Your goal: Search the records below for the word "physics", then return every line where it appears.

*** Record excerpts ***

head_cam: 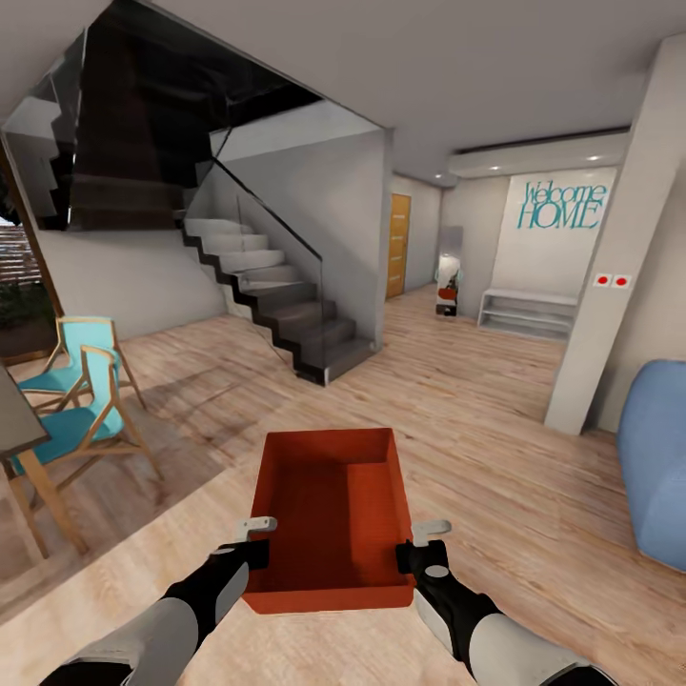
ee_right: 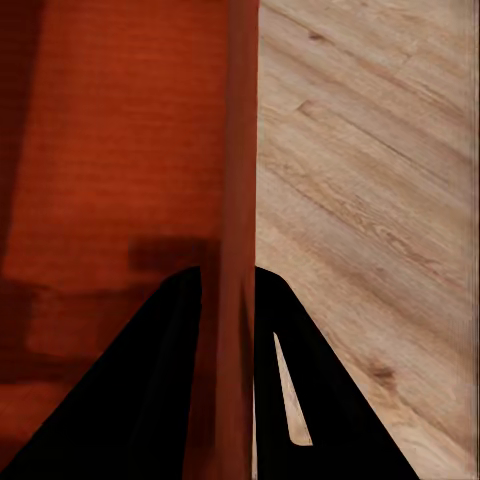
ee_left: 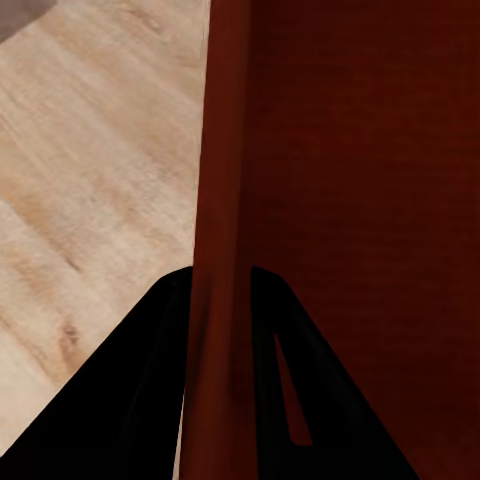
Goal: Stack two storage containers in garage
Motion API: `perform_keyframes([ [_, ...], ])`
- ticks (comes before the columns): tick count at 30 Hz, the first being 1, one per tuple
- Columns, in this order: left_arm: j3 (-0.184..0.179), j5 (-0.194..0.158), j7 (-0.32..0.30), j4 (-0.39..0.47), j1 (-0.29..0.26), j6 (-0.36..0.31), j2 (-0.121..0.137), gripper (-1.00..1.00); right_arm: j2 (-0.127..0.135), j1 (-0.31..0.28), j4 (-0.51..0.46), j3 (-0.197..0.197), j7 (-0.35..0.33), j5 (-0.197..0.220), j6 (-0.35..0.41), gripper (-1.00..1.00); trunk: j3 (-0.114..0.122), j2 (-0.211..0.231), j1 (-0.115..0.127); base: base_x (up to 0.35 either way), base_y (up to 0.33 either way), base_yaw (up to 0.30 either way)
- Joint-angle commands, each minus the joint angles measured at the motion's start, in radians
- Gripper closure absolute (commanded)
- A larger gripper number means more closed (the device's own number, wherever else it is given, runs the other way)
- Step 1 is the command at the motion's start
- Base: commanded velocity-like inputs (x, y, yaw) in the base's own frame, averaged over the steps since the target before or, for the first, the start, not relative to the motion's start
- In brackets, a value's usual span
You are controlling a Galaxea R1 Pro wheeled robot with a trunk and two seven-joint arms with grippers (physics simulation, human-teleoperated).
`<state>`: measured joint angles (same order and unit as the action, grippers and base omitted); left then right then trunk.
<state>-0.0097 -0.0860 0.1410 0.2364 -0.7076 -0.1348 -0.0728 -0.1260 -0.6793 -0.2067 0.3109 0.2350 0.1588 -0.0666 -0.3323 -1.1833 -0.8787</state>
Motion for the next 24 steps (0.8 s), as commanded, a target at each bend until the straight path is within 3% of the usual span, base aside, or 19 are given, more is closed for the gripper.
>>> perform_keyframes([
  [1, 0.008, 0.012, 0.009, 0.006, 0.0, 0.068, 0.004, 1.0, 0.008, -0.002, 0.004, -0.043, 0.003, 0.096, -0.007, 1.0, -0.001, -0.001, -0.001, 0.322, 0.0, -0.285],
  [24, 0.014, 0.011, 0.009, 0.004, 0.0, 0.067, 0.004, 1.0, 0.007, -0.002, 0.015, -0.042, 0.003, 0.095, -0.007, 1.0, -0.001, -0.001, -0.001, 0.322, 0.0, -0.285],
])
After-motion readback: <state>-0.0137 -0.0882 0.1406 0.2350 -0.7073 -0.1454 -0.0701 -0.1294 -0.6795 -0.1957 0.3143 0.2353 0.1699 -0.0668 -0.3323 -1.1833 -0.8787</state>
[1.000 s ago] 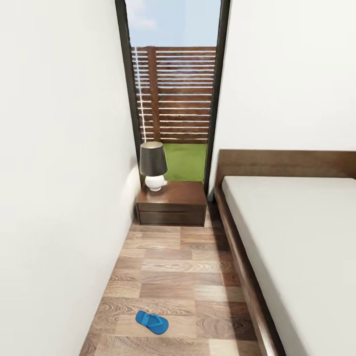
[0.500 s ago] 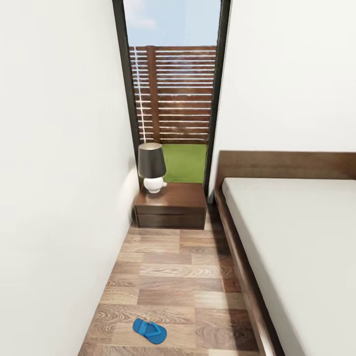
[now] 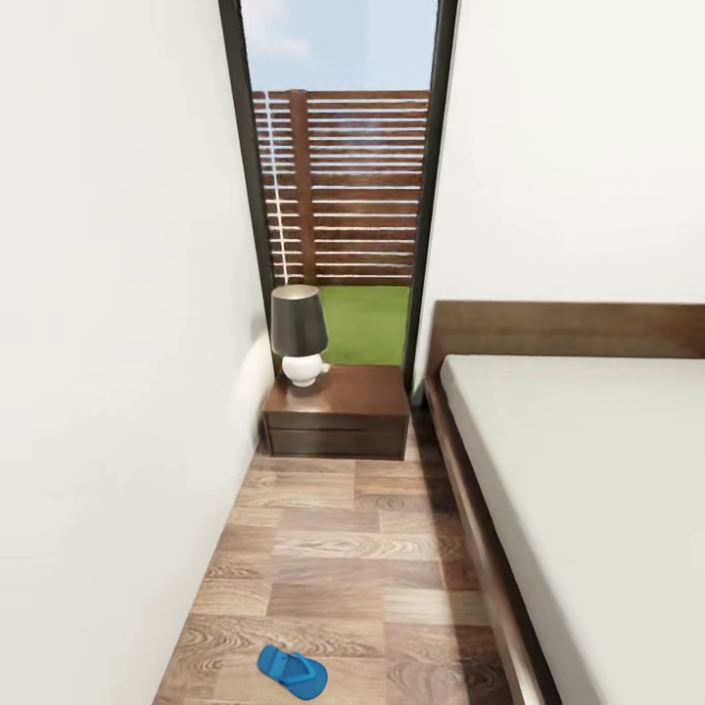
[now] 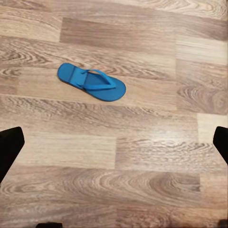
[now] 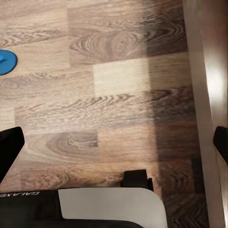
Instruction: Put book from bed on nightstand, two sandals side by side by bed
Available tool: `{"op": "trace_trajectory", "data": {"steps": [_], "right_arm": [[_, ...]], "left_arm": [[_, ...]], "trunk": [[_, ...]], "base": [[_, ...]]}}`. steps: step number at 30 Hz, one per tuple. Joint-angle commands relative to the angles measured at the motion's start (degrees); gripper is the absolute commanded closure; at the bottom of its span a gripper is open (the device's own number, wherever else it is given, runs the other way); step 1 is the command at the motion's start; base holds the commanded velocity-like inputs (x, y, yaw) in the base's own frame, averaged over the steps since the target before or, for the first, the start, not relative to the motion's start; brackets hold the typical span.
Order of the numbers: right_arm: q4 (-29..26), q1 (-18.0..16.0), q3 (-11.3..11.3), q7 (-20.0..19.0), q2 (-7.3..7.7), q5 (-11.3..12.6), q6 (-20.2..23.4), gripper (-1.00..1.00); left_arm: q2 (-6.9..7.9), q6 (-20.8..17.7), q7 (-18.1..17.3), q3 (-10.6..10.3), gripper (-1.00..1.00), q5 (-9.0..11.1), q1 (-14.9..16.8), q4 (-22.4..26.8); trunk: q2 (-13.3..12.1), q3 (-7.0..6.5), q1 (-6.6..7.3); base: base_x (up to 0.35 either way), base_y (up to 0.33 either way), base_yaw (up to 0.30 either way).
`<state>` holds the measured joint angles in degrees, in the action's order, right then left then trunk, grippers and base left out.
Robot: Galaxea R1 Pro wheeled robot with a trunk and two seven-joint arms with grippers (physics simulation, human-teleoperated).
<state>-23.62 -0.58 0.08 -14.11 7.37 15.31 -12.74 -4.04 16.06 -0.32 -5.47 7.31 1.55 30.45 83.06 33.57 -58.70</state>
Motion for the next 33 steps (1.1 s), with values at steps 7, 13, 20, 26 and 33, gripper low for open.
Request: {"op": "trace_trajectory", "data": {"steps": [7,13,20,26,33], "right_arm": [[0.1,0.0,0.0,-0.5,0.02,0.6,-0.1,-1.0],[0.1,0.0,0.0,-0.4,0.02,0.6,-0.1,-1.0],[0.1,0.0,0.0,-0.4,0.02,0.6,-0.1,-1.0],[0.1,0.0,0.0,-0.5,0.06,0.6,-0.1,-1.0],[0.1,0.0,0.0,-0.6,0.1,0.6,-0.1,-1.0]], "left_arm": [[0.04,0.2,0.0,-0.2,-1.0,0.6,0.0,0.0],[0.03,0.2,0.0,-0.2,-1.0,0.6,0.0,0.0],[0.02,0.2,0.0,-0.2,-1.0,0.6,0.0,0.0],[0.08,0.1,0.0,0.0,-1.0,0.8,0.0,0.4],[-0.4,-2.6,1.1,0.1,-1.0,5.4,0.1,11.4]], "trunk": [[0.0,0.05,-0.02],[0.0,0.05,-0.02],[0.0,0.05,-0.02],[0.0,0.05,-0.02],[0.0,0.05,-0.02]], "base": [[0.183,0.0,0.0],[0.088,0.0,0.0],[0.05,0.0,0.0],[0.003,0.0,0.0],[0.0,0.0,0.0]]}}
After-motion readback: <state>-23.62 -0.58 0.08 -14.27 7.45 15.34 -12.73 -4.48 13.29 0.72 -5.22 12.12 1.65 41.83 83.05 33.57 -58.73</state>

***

Answer to this problem:
You are controlling a Galaxea R1 Pro wheeled robot with a trunk and two seven-joint arms with grippers (physics simulation, human-teleoperated).
Robot: Galaxea R1 Pro wheeled robot with a trunk and two seven-joint arms with grippers (physics simulation, human-teleoperated).

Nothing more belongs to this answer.